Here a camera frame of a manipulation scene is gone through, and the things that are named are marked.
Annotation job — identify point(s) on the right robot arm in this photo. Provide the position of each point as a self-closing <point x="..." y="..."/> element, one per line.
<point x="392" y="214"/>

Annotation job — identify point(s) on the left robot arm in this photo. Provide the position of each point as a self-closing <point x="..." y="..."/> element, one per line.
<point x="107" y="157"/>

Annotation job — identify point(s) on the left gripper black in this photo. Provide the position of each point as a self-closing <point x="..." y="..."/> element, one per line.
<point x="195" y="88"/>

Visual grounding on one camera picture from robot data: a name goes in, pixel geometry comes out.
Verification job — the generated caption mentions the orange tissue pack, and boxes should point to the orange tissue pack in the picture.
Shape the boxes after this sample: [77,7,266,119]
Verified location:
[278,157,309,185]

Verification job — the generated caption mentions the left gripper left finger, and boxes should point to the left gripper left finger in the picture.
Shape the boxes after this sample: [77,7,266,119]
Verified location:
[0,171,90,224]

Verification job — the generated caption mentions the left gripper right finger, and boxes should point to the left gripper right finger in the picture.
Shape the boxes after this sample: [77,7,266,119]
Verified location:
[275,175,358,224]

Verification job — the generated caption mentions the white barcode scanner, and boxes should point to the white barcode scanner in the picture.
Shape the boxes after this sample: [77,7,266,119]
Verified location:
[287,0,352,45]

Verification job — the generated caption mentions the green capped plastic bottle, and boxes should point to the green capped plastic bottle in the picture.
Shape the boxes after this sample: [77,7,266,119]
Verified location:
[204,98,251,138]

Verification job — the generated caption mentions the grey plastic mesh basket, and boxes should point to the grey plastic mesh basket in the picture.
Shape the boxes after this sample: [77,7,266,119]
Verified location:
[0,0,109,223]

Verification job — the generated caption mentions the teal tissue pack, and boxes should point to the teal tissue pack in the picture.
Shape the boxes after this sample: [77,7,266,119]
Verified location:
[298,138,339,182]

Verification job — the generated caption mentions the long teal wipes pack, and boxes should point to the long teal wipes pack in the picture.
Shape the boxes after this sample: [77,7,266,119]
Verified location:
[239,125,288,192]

Your objective:
Output every entry word for word.

Answer:
Here a camera frame of a manipulation scene is gone through, and the things that are named are marked.
Annotation job — identify point(s) on the right robot arm in this photo. Provide the position of each point as a self-closing <point x="..." y="..."/> element, one per line.
<point x="392" y="214"/>

Annotation job — identify point(s) on the left robot arm in this photo. Provide the position of each point as a self-closing <point x="..." y="..."/> element, one per line.
<point x="107" y="157"/>

Annotation job — identify point(s) on the left gripper black in this photo. Provide the position of each point as a self-closing <point x="..." y="..."/> element, one per line.
<point x="195" y="88"/>

Visual grounding on one camera picture from robot data: a name goes in, pixel geometry comes out.
Verification job — the generated caption mentions the orange tissue pack, and boxes should point to the orange tissue pack in the picture.
Shape the boxes after this sample: [77,7,266,119]
Verified location:
[278,157,309,185]

Verification job — the generated caption mentions the left gripper left finger, and boxes should point to the left gripper left finger in the picture.
Shape the boxes after this sample: [77,7,266,119]
Verified location:
[0,171,90,224]

Verification job — the generated caption mentions the left gripper right finger, and boxes should point to the left gripper right finger in the picture.
Shape the boxes after this sample: [77,7,266,119]
Verified location:
[275,175,358,224]

Verification job — the generated caption mentions the white barcode scanner, and boxes should point to the white barcode scanner in the picture.
Shape the boxes after this sample: [77,7,266,119]
Verified location:
[287,0,352,45]

Verification job — the generated caption mentions the green capped plastic bottle, and boxes should point to the green capped plastic bottle in the picture.
Shape the boxes after this sample: [77,7,266,119]
Verified location:
[204,98,251,138]

Verification job — the generated caption mentions the grey plastic mesh basket, and boxes should point to the grey plastic mesh basket in the picture.
Shape the boxes after this sample: [77,7,266,119]
Verified location:
[0,0,109,223]

Verification job — the generated caption mentions the teal tissue pack, and boxes should point to the teal tissue pack in the picture.
Shape the boxes after this sample: [77,7,266,119]
Verified location:
[298,138,339,182]

Verification job — the generated caption mentions the long teal wipes pack, and boxes should point to the long teal wipes pack in the picture.
Shape the boxes after this sample: [77,7,266,119]
Verified location:
[239,125,288,192]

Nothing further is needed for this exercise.